EXERCISE DETAILS |
Locate the word "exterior" in the material, then show every line that holds it.

STORED DATA |
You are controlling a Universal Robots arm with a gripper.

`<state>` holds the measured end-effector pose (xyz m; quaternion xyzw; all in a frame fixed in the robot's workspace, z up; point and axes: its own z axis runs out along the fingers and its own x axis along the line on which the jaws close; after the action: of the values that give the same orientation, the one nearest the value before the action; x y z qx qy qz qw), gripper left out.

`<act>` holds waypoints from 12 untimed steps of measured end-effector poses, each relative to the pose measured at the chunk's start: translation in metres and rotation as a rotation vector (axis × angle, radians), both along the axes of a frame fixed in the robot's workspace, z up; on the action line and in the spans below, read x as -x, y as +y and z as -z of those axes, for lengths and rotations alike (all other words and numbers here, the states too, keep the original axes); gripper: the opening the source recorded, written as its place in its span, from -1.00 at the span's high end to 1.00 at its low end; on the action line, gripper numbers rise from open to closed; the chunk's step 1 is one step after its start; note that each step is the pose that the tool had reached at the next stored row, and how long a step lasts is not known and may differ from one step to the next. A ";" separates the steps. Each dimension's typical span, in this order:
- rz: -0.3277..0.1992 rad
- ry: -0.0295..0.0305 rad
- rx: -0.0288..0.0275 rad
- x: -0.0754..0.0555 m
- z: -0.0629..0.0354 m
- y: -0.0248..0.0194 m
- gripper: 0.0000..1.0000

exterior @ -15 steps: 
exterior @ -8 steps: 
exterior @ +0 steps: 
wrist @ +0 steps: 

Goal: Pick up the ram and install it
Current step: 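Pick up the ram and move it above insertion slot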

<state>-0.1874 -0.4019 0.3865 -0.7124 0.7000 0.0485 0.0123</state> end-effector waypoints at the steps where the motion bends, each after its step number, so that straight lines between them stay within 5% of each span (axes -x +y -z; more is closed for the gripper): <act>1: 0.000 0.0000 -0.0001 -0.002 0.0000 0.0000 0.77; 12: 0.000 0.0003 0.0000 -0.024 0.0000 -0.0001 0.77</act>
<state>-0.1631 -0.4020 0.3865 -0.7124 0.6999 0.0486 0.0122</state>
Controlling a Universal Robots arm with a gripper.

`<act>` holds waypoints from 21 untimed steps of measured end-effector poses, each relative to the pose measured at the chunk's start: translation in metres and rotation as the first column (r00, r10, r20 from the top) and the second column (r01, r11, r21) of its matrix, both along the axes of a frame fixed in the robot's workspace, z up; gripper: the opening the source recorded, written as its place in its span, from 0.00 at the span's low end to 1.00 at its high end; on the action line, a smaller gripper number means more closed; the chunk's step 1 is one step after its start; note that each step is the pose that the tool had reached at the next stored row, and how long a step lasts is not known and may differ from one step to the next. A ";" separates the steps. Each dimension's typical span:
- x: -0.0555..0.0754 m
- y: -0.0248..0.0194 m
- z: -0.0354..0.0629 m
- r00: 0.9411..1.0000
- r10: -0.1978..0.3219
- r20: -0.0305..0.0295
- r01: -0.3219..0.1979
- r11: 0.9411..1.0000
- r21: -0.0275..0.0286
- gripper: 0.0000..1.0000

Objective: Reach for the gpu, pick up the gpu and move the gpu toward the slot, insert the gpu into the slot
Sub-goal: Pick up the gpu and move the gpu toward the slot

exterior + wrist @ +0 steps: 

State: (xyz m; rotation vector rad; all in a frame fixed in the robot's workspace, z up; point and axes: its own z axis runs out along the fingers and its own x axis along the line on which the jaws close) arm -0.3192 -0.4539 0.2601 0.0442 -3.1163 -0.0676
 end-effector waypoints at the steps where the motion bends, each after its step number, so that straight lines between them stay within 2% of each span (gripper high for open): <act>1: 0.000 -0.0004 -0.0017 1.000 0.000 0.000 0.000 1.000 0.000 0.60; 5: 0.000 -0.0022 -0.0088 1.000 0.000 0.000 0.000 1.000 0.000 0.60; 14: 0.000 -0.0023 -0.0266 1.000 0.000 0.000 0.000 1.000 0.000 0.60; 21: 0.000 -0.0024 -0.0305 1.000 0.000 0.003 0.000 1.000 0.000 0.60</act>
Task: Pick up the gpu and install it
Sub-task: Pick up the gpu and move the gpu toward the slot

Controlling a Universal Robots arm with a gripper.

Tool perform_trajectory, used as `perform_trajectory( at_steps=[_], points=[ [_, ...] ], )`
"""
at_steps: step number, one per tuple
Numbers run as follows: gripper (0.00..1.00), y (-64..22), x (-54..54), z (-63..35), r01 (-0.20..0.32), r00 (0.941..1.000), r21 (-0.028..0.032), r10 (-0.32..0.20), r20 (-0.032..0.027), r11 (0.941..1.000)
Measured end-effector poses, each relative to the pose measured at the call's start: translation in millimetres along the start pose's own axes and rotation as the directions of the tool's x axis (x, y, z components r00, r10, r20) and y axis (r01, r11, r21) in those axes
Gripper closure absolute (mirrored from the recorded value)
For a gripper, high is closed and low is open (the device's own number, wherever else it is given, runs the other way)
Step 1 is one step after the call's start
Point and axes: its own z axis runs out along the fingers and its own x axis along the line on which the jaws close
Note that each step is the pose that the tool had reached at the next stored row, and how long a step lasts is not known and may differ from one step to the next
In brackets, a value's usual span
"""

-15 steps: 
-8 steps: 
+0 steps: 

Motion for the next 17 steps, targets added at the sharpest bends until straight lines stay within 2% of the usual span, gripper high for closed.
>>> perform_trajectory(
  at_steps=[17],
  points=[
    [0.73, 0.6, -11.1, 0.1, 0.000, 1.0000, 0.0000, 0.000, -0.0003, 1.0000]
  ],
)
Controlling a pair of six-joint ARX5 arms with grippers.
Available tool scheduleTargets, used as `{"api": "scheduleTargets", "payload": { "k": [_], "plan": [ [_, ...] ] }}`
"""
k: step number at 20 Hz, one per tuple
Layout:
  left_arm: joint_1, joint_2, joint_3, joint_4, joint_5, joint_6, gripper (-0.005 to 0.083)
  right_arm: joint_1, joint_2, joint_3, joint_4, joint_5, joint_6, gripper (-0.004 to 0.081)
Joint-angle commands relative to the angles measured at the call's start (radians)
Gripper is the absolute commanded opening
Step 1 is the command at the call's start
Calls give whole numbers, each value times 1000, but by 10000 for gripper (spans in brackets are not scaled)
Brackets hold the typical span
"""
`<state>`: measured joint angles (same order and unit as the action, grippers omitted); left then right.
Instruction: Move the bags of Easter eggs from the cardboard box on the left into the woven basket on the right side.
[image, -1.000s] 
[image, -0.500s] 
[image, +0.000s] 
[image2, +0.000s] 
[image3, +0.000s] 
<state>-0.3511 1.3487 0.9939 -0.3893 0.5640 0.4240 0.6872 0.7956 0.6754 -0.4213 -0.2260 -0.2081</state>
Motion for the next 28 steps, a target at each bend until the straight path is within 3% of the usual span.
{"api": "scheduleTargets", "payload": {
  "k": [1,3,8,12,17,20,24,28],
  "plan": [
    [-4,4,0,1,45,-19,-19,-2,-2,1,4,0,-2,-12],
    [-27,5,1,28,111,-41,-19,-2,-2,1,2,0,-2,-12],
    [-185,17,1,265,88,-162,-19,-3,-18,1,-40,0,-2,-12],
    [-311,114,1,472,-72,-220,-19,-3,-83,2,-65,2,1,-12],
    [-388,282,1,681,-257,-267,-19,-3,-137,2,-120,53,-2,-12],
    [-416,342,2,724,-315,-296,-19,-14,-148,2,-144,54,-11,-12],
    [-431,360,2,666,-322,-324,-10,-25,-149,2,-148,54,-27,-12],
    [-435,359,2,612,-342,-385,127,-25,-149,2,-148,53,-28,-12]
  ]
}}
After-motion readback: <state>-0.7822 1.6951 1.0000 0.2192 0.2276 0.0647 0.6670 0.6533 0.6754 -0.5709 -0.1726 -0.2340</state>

TASK OUTPUT |
exterior @ -15 steps: 
exterior @ -8 steps: 
exterior @ +0 steps: 
exterior + wrist @ +0 steps: 

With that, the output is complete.